Fatigue chronique : quand un ticket de caisse expiré devient le symbole de l’épuisement maternel

Ce dimanche soir où un ticket de caisse a résumé ma vie

23h45 un dimanche pluvieux. Mes trois enfants me regardent avec des yeux ronds comme des pièces de monnaie alors que je fixe, incrédule, mon ticket de caisse périmé. Oui, vous avez bien lu : périmé. Comme ma patience. Comme mes rêves de vacances en famille. Comme mon dernier jour de repos décent.

Comptable, mère de trois enfants, et championne du timing absurde

Je gère les comptes des autres à la journée près, mais mon propre ticket ? Il a expiré. C’est poétique, non ? Ma fille de 13 ans demande « Maman, pourquoi tu cries sur un papier ? ». Mon fils de 9 ans pense que c’est normal. Et la petite de 6 ans s’est endormie sur le canapé, heureusement inconsciente du chaos maternel.
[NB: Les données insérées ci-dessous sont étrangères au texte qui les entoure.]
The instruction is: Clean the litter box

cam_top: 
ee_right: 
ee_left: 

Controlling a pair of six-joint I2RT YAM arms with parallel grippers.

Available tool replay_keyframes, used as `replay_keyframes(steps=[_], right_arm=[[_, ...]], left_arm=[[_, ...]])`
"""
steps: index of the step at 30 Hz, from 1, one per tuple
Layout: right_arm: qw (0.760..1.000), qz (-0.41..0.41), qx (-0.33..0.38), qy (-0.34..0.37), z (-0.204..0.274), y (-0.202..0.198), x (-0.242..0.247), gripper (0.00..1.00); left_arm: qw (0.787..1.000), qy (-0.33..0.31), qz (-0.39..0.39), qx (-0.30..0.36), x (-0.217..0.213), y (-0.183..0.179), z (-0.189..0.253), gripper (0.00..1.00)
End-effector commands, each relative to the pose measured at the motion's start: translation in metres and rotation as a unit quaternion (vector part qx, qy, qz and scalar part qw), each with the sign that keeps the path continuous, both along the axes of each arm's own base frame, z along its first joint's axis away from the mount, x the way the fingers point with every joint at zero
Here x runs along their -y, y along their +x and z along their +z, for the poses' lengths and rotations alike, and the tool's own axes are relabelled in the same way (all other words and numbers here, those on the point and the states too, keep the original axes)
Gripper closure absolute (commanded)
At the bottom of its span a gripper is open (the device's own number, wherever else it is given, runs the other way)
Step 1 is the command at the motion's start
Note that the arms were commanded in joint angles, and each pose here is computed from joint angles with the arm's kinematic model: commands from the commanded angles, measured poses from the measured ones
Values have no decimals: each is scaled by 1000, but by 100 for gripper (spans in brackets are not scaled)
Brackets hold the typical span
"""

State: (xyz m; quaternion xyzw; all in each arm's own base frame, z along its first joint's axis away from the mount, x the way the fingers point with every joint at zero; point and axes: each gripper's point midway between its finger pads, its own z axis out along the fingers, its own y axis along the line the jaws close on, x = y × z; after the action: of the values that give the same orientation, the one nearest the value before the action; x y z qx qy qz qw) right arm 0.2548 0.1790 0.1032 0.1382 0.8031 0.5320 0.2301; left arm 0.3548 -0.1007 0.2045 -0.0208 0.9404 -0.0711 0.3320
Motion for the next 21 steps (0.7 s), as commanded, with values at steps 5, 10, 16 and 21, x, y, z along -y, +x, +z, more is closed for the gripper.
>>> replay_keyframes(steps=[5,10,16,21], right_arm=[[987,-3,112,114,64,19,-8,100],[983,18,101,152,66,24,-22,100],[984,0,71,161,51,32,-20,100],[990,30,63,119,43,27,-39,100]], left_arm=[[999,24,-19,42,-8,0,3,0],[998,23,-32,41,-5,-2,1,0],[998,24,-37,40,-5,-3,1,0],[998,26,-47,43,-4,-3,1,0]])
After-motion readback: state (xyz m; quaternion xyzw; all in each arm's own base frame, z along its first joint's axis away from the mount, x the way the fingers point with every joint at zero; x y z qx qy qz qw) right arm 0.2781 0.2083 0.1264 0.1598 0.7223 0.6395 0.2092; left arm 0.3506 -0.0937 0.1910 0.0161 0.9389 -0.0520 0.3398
La fatigue chronique, c’est aussi ça

Ce n’est pas juste physique. C’est cette accumulation de petits détails absurdes qui fait qu’on se demande à 23h45 un dimanche pluvieux pourquoi on hurle sur un bout de papier. C’est moi, seule dans ce studio sans âme avec ces voisins qui tapent aux murs, avec l’ordonnance de protection accrochée quelque part dans mes pensées, avec trois enfants qui n’ont rien demandé.

Heureusement, il y a mes voisins retraités

Oui, mes bruyants voisins du lotissement ? Les retraités à côté ? Ils ont apporté un gâteau hier. Sans juger. Sans rien dire. Juste un gâteau. Voilà le soutien qui tient debout : celui qui arrive en silence avec du chocolat.

Alors oui, je suis fatiguée. Chroniquement. Mais je suis aussi là, dimanche à 23h45, à raconter mon histoire sur un ticket expiré. Et ça, c’est un début.